The canoes grew to carry more trade goods, each with three and a half tons of packs, wooden boxes, and barrels containing copper kettles, iron axe heads, blankets, muskets, many other items, and of course voyageurs.
The canoe was filled with so much cargo that voyageurs who were short, wiry, and strong were chosen as they took up less room.
George Bonga was an exception. Instead of short and wiry, he was very tall. At 6’6” he was at least a foot taller than the others. He must have been careful not to go through the bottom of the canoe!
George was said to be very strong, and stories of him carrying four 90 lb packs, called pièces in French, made him a legendary figure in the fur trade, where tall tales were a fireside pastime when voyageurs made camp.
Paddling the French River
The French River was a key link in the main fur trade route to the west.

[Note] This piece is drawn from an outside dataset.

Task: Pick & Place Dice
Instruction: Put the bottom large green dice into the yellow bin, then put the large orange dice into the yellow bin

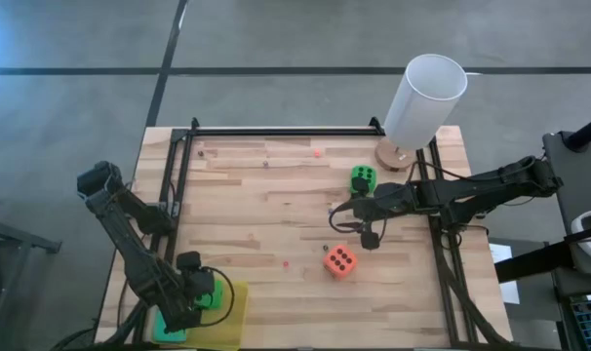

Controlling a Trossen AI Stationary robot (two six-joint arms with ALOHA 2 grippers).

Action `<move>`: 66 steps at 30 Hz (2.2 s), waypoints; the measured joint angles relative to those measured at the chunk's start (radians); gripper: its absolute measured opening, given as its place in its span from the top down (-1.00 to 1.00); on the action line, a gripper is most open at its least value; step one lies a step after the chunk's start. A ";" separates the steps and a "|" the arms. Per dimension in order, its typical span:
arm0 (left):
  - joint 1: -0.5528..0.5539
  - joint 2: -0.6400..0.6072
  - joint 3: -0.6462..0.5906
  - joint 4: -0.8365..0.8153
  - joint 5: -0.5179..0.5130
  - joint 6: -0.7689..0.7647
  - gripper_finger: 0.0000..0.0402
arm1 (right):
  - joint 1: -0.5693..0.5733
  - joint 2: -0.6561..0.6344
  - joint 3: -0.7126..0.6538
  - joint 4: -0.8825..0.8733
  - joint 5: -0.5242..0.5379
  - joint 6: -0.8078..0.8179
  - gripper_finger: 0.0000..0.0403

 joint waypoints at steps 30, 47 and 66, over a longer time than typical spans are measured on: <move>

There were other waterways and routes to the north, and through the Great Lakes to the south.
However, even with dangerous rapids and difficult portages, the French remained the key trade route between Montréal and the Indigenous nations of the Great Lakes and beyond.
When a brigade of canoes reached the French River, they could often paddle its 105 kilometre length in just a day and a half downstream, shooting dangerous rapids and risking the capsizing of the canoe and all its contents.
As most voyageurs could not swim, this was very risky indeed.
Celebrating Black History Month
In honour of Black History Month, we remember George Bonga as a voyageur and woodsman.
Today, visitors can find out more about Indigenous cultural heritage and trade routes, the Canadian fur trade, and more, at the French River Provincial Park Visitor Centre.